Soweit die Beklagten einwendeten, dass die Filmbeschreibung „Ghostbuster“ mit der offiziellen Filmbeschreibung identisch sei, ist dies schon deshalb für den vorliegenden Rechtsstreit irrelevant, weil ein Schadensersatz für diese Filmbeschreibung von der Klägerin nicht verfolgt worden sei. Für die Filmbeschreibung „Die Tudors“, welche die Rechtsvorgängerin der Klägerin mit Ausnahme eines Satzes identisch zur offiziellen Filmbeschreibung verwendet habe, liege die notwendige Schöpfungshöhe nicht vor. Der Text sei mit Ausnahme des letzten Satzes nicht neu. Es liege auch keine Doppelschöpfung vor, welche gerade im Bereich der kleinen Münze schutzfähig gewesen sei. Hierfür sei eine gewisse Andersartigkeit gegenüber dem Bestehenden zu verlangen, wobei derjenige, der sich hierauf berufe, konkret darzulegen habe, dass und weshalb er dieses Werk nicht gekannt habe (OLG Köln, ZUM-RD 1999, 223 ff – Klammerpose). Zur Unkenntnis der Klägerin sei schon kein Vortrag erfolgt. Hinzu komme, dass die Filmbeschreibung „Die Tudors“ nicht ausreichend andersartig zur offiziellen Filmbeschreibung sei, da die Klägerin lediglich einen Floskelsatz angefügt habe.
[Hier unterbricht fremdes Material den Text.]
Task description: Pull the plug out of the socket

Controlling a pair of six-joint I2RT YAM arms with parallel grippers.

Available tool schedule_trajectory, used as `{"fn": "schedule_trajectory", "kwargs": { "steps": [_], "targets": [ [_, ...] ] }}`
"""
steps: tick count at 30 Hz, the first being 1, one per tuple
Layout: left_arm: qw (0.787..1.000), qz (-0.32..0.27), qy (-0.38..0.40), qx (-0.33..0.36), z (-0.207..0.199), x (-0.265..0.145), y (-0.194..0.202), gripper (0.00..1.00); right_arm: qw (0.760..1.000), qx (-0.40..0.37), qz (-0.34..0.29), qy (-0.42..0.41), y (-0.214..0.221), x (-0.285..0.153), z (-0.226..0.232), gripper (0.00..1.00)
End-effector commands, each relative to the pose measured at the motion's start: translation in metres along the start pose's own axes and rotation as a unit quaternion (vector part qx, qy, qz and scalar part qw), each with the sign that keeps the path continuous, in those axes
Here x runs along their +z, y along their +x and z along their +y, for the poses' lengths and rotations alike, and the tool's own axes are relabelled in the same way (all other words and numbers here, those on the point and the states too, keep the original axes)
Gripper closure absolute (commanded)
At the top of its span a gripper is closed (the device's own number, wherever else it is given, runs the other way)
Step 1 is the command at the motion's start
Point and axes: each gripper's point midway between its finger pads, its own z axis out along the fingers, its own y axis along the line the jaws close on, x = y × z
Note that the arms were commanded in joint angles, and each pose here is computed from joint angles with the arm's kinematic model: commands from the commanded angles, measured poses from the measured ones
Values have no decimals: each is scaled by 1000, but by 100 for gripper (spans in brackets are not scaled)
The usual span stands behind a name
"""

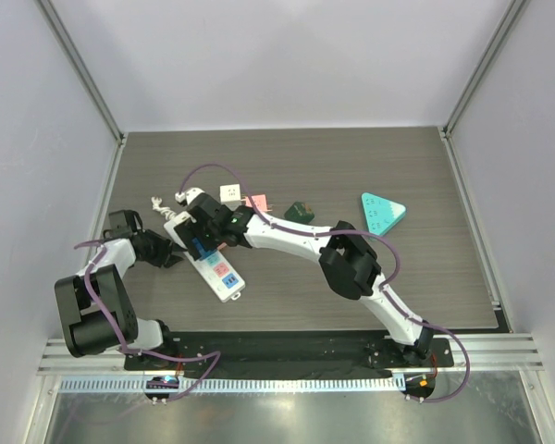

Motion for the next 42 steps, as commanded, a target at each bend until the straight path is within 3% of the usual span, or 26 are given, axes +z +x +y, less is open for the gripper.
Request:
{"fn": "schedule_trajectory", "kwargs": {
  "steps": [1, 13, 18, 19, 20, 25, 26, 28, 33, 36, 40, 42],
  "targets": [
    [1000, 8, -25, -1, 19, 8, 6, 69, 999, -7, -31, 7, -25, -5, 5, 10],
    [999, 5, -40, -5, 28, 8, 9, 69, 999, -11, -26, 16, -22, 11, 8, 16],
    [999, 8, -45, -5, 31, 8, 11, 69, 1000, -9, -21, 22, -19, 13, 6, 25],
    [999, 9, -45, -7, 32, 8, 11, 69, 1000, -7, -21, 22, -19, 14, 7, 30],
    [999, 11, -48, -8, 33, 8, 13, 69, 1000, -5, -17, 23, -17, 15, 6, 42],
    [999, 9, -49, -10, 36, 6, 16, 69, 1000, 8, -25, 7, -26, 11, 16, 68],
    [999, 8, -51, -11, 37, 7, 16, 69, 1000, 11, -27, 2, -28, 10, 18, 82],
    [998, 9, -54, -11, 39, 7, 17, 69, 999, 20, -29, -8, -32, 7, 23, 99],
    [998, 6, -68, -13, 46, 9, 17, 69, 996, 57, -54, -51, -52, -10, 36, 99],
    [997, 9, -72, -14, 48, 10, 21, 69, 984, 99, -74, -127, -69, -26, 55, 99],
    [997, 7, -70, -11, 47, 9, 21, 69, 984, 99, -81, -123, -72, -28, 56, 99],
    [998, 7, -69, -9, 45, 8, 21, 69, 990, 81, -82, -83, -66, -23, 45, 99]
  ]
}}
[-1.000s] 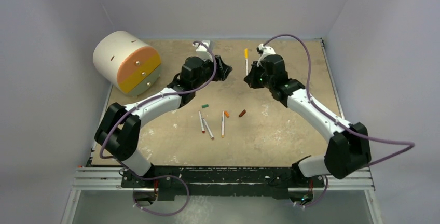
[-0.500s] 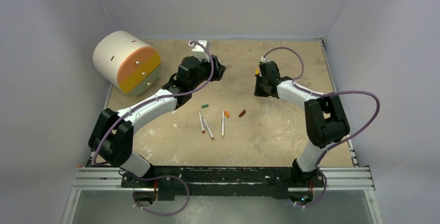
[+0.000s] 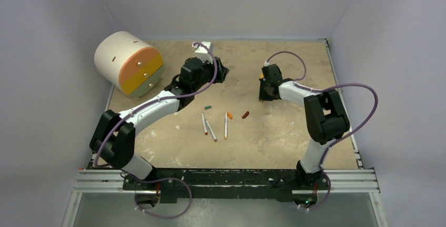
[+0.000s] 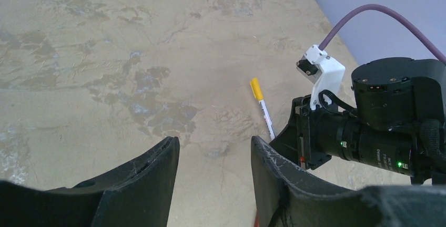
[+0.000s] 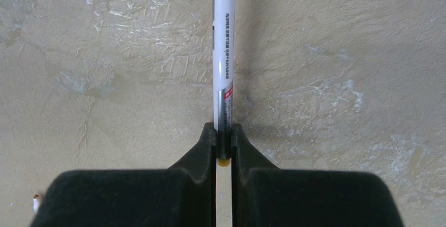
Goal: Insert the pens into the pen caps
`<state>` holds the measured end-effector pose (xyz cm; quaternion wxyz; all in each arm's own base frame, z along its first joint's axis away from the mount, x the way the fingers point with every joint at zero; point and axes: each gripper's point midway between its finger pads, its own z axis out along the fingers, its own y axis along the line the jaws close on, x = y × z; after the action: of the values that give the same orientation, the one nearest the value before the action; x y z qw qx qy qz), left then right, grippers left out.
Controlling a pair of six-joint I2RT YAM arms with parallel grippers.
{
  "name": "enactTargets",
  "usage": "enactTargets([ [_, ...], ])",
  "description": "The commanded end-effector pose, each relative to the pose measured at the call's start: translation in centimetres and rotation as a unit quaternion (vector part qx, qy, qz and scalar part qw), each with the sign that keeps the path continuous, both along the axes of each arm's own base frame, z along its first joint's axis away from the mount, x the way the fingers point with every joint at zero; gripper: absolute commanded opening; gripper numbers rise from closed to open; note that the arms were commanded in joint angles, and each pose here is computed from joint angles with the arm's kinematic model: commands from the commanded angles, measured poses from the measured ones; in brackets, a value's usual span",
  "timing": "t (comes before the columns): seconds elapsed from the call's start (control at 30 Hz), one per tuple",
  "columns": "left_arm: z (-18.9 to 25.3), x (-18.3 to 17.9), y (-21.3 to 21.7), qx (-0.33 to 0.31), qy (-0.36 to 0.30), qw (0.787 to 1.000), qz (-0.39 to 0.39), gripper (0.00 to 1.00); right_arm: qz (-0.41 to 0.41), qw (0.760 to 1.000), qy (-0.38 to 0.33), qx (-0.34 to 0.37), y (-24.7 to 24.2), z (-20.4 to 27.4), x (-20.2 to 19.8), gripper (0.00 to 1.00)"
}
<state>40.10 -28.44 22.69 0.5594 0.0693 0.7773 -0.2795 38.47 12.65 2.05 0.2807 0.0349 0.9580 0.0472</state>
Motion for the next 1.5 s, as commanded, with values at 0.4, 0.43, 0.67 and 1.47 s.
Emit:
enactTargets([
  [0.4, 3.8, -0.8, 0.1, -0.027, -0.038, 0.999, -0.009, 0.51, -0.033, 0.997, -0.058, -0.037, -2.0, 4.0, 1.3, 0.41],
  [0.43, 4.0, -0.9, 0.3, -0.029, -0.039, 0.999, -0.005, 0.51, -0.031, 0.997, -0.068, -0.033, -1.9, 4.8, 1.3, 0.41],
  [0.67, 2.3, 0.5, 3.5, 0.008, 0.021, 0.997, 0.079, 0.52, 0.019, 0.991, -0.13, -0.016, 3.1, 10.0, -1.0, 0.46],
  [1.47, -0.9, -0.6, 13.1, -0.068, 0.09, 0.972, 0.205, 0.51, 0.15, 0.988, -0.018, 0.034, 17.4, 2.6, -10.9, 0.39],
])
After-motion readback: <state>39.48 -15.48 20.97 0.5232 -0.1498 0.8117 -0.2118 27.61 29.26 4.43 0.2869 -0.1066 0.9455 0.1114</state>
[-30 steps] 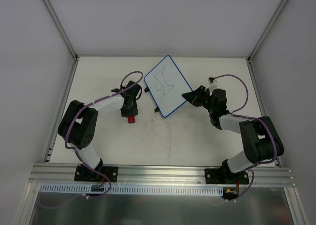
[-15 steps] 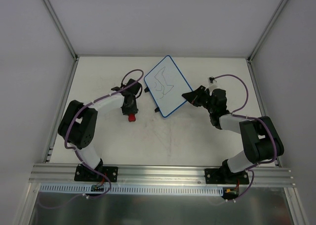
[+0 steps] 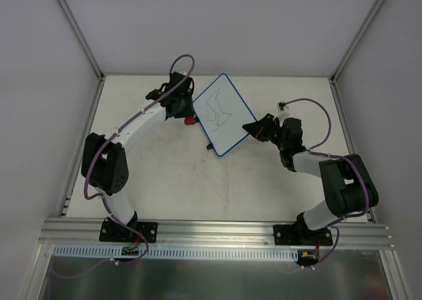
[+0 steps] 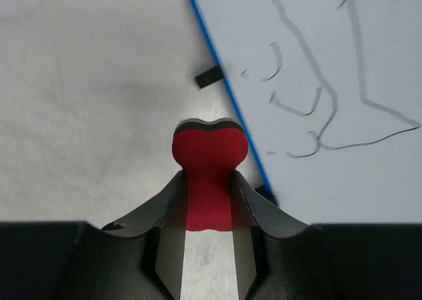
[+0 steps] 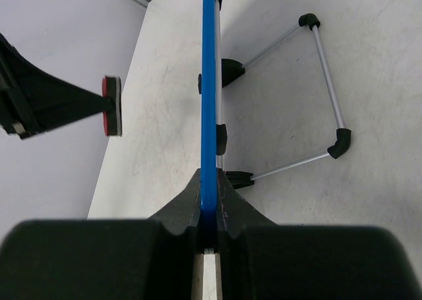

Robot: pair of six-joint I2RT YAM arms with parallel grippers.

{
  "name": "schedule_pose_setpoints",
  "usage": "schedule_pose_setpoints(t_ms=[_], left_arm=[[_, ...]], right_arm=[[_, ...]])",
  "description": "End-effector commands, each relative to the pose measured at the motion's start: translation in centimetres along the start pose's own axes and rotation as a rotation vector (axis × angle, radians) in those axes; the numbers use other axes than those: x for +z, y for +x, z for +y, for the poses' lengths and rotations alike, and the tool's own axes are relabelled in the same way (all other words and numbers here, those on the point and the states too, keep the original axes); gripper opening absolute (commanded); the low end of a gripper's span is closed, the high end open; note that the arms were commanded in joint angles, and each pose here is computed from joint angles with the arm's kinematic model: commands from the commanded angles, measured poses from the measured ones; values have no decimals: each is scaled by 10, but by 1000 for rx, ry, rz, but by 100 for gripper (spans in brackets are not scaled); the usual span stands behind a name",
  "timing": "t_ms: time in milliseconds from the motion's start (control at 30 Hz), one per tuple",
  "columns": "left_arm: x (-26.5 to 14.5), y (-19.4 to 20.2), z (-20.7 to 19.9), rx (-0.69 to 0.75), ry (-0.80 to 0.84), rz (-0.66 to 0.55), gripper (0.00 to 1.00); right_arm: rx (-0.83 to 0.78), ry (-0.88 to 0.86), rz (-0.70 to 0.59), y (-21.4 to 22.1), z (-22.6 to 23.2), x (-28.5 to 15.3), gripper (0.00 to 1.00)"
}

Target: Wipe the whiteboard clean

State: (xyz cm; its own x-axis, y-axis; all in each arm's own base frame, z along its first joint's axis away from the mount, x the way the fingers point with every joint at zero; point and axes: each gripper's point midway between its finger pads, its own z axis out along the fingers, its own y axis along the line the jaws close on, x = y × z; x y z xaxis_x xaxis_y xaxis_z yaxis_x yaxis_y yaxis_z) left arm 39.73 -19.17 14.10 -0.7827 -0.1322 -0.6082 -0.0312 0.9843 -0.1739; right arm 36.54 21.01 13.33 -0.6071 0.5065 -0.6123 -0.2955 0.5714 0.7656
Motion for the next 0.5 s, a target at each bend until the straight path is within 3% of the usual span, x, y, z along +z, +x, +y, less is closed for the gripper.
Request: schedule_pose_setpoints(t_ms=[0,267,467], left_arm=[[1,-33,-29,7,101,-27,0],[27,-84,-101,-57,357,-13,0],[36,-124,-141,-67,489,-74,0]], right_arm=[[-27,-67,53,6,16,5,0],[-61,-67,83,6,19,6,0],[-83,-61,91,8,20,8,0]])
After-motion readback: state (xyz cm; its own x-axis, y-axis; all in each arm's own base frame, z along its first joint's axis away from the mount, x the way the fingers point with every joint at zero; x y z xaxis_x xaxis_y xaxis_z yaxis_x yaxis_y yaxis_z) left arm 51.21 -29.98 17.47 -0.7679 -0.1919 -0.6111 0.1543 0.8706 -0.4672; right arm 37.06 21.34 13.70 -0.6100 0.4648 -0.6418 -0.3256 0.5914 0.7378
Die weiteren in Rede stehenden Filmbeschreibungen seien jedoch schutzfähige Werke, da die notwendige Schöpfungshöhe vorliege. Die Mitarbeiter der Rechtsvorgängerin hätten diese Texte entworfen, damit die Rechtsvorgängerin die blue-ray DVDs bewerben könne. Dabei hätten die Mitarbeiter unstreitig umfassende eigene Texte entworfen und nicht, wie im Sonderfall „Die Tudors“ die offizielle Filmbeschreibung lediglich um einen Satz ergänzt. Die Texte seien aufgrund eigener Gedankenführung und abweichend von den Formulierungen der offiziellen Filmbeschreibungen verfasst worden.